With the acquisition of OHCS, EnerCare has revised its estimate in current taxes for the fiscal year ended December 31, 2014. The new estimate of approximately $25,000 to $30,000 takes into account the incremental taxable income generated from October 20, 2014 to December 31, 2014 by OHCS. This estimate is based on a forecasted taxable income for 2014, which is shielded by unrestricted tax losses and a corporate tax rate of 26.5%. Taxable income is principally impacted by changes in revenue and operating expenses, potential acquisitions or divestitures, appropriate tax planning and capital expenditures through the capital cost allowance.

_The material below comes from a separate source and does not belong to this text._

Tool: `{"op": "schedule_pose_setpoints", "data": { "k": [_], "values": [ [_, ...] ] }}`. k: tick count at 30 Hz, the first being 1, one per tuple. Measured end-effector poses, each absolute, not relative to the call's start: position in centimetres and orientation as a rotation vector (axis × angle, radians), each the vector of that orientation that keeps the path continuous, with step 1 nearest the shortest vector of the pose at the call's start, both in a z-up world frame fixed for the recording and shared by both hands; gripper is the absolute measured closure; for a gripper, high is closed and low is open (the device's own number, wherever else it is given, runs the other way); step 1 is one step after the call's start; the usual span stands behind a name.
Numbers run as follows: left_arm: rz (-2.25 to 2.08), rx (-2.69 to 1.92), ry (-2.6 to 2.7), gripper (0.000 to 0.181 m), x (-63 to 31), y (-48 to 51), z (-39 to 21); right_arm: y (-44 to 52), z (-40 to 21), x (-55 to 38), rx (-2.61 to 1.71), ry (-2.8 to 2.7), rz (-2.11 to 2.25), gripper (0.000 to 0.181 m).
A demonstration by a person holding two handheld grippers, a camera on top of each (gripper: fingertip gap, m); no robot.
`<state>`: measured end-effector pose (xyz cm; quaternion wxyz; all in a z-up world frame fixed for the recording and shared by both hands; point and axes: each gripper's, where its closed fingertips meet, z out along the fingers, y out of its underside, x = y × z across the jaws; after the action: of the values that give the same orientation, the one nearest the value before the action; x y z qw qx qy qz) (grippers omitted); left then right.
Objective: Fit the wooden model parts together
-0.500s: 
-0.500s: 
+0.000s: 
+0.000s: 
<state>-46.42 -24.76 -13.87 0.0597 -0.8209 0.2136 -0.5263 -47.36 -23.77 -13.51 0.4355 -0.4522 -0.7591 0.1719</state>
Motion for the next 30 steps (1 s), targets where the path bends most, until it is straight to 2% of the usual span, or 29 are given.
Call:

Financial Statements and Management's Discussion and Analysis
EnerCare's financial statements and management's discussion and analysis for the third quarter of 2014 are available on SEDAR at www.sedar.com or on EnerCare's investor relations website at www.enercareinc.com.
Conference Call and Webcast
Management will host a conference call and live audio webcast to discuss EnerCare's financial results for the third quarter ended September 30, 2014 this morning, at 10:00 a.m. John Macdonald, President and CEO, and Evelyn Sutherland, CFO, will be on the call. Details of the call and webcast are as follows:
|Date:||Thursday, November 13, 2014|
|Time:||10:00 a.m. – 11:00 a.m. (ET)|
|By Telephone:||647.788.4922 or 1.877.223.4471|
|Please allow 10 minutes to be connected to the conference call.|
|Note: this is a listen-only audio webcast. Media Player or Real Player is required to listen to the broadcast.|
|Replay:||An archived audio webcast will be available at: www.enercareinc.com for one year following the original broadcast.|
|Note:||A slide presentation intended for simultaneous viewing with the conference call will be available the morning of November 13, 2014 at: www.enercareinc.com.|
EnerCare is one of Canada's largest home and commercial services companies with more than 900 employees. EnerCare provides water heaters, furnaces, air conditioners and other HVAC rental products, protection plans and related services to approximately 1.1 million customers. EnerCare also owns EnerCare Connections Inc., a leading sub-meter provider, with metering contracts for condominium and apartment suites in Ontario, Alberta and elsewhere in Canada.
Additional information regarding EnerCare is available on SEDAR at www.sedar.com or through EnerCare's investor relations website at www.enercareinc.com or www.enercare.ca.
Cautionary Note Regarding Forward-Looking Statements
Certain statements in this news release are forward-looking statements, which reflect management's expectation regarding EnerCare's and EnerCare Solutions' growth, results of operations, performance, business prospects and opportunities. Such forward-looking information reflects management's current beliefs and is based on information available to them and/or assumptions management believes are reasonable. Many factors could cause results to differ materially from the results discussed in the forward-looking information. Although the forward-looking information is based on what management believes to be reasonable assumptions, EnerCare and EnerCare Solutions cannot assure investors that actual results will be consistent with this forward-looking information. All forward-looking information in this news release is made as of the date of this news release. Except as required by applicable securities laws, neither EnerCare nor EnerCare Solutions intend and do not assume any obligation to update or revise the forward-looking information, whether as a result of new information, future events or otherwise.